Le chapitre 2 démontre l’intérêt de l’utilisation des comportements de sélection d’habitat et d’alimentation comme indicateurs d’interactions entre espèces pour mieux comprendre les effets des perturbations anthropiques sur la faune, et ultimement améliorer les stratégies de conservation (Morris et al., 2009). En identifiant les mécanismes biologiques influençant la répartition d’une espèce durant la succession après perturbation anthropique, il est plus facile de prendre des mesures de gestions adéquates.
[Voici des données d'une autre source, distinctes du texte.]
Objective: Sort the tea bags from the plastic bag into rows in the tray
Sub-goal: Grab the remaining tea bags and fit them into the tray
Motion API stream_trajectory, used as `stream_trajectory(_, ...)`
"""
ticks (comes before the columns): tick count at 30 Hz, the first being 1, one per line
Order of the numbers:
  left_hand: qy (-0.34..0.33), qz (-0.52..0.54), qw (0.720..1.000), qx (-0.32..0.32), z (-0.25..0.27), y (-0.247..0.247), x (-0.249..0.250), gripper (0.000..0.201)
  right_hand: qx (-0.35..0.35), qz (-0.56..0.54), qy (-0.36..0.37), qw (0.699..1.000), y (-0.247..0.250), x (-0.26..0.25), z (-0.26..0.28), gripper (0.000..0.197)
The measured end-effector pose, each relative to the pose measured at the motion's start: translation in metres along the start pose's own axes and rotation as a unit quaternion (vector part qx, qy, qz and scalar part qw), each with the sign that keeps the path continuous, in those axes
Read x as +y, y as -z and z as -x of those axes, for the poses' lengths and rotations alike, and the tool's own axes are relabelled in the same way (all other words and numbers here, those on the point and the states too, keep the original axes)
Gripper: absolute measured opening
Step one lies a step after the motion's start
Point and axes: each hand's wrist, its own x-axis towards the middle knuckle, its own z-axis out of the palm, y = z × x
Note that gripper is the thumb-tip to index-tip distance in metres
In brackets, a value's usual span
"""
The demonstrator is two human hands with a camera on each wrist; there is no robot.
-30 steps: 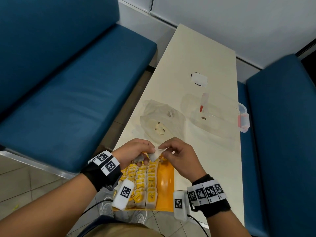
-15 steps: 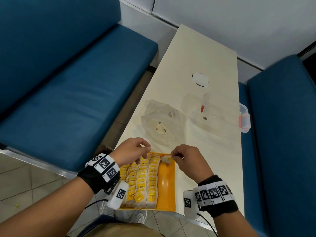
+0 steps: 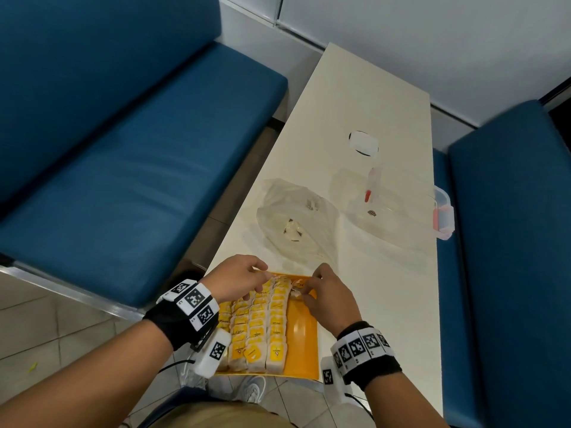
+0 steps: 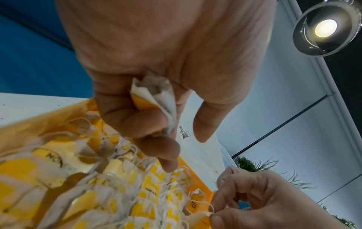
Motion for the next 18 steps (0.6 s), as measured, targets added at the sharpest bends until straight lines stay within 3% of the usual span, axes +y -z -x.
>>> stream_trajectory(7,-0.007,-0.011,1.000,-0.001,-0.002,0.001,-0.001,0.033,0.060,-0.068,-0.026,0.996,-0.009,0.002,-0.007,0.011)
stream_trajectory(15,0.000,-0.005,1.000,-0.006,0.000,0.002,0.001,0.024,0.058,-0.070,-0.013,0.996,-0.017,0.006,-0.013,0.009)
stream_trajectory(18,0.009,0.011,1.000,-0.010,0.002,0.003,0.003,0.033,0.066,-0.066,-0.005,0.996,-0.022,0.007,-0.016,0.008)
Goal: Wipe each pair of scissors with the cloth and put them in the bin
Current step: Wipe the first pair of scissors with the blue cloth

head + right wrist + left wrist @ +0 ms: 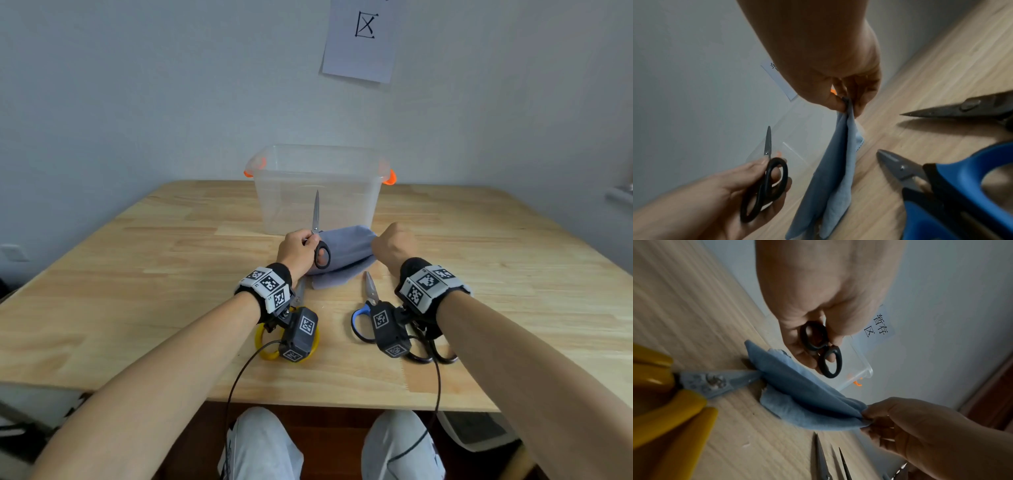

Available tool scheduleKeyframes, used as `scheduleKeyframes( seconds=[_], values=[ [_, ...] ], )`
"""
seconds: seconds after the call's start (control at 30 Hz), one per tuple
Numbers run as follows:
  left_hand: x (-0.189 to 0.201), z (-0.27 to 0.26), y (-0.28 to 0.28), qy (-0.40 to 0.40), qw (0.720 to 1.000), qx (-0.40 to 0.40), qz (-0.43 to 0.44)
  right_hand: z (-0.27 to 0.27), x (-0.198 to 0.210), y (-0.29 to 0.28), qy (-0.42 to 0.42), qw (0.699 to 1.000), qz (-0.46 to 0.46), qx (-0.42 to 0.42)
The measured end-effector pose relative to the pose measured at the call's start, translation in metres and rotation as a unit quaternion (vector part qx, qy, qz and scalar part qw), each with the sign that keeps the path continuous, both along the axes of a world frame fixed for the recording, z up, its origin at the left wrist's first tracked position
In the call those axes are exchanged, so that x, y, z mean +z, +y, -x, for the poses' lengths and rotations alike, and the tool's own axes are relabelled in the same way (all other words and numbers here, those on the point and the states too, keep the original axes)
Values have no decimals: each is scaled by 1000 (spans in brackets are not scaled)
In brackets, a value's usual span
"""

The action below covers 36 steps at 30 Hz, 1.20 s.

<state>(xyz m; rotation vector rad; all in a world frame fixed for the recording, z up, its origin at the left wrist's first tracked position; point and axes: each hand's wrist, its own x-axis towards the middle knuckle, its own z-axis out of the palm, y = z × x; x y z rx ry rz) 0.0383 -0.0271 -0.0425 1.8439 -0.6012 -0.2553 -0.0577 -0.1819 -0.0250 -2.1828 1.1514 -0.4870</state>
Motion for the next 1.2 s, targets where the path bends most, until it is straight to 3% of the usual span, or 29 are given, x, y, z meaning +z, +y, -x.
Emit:
scheduleKeyframes(
  seconds=[0.2,0.33,0.5,0.7,1.2],
  values=[
    [1,2,-4,-15,999,-22,-18,10,15,3,-55,998,39,5],
    [1,0,-5,-14,999,-43,-2,10,22,14,-101,992,23,72],
    [6,2,-6,4,998,-63,-14,4,16,23,-176,974,-47,136],
    [2,-1,-6,37,999,-10,21,0,10,33,-222,953,-109,177],
    [-11,-8,-5,22,998,-30,48,-18,-12,36,-261,929,-217,149]
  ],
)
Par exemple, pour limiter les impacts de la coupe sur le campagnol à dos roux en début de succession, il faudrait limiter les effets négatifs de la compétition apparente avec la souris. L’utilisation des coupes partielles pourrait être une approche de gestion efficace pour limiter les impacts négatifs sur la faune plus typique des

105

vieilles forêts par rapport aux coupes plus intensives (Vanderwel et al., 2007). En utilisant les coupes partielles, on pourrait ainsi limiter la surface dans les parterres de coupe où les souris sont plus efficaces dans l’utilisation des ressources et où les campagnols sont potentiellement plus sensibles aux prédateurs aviaires.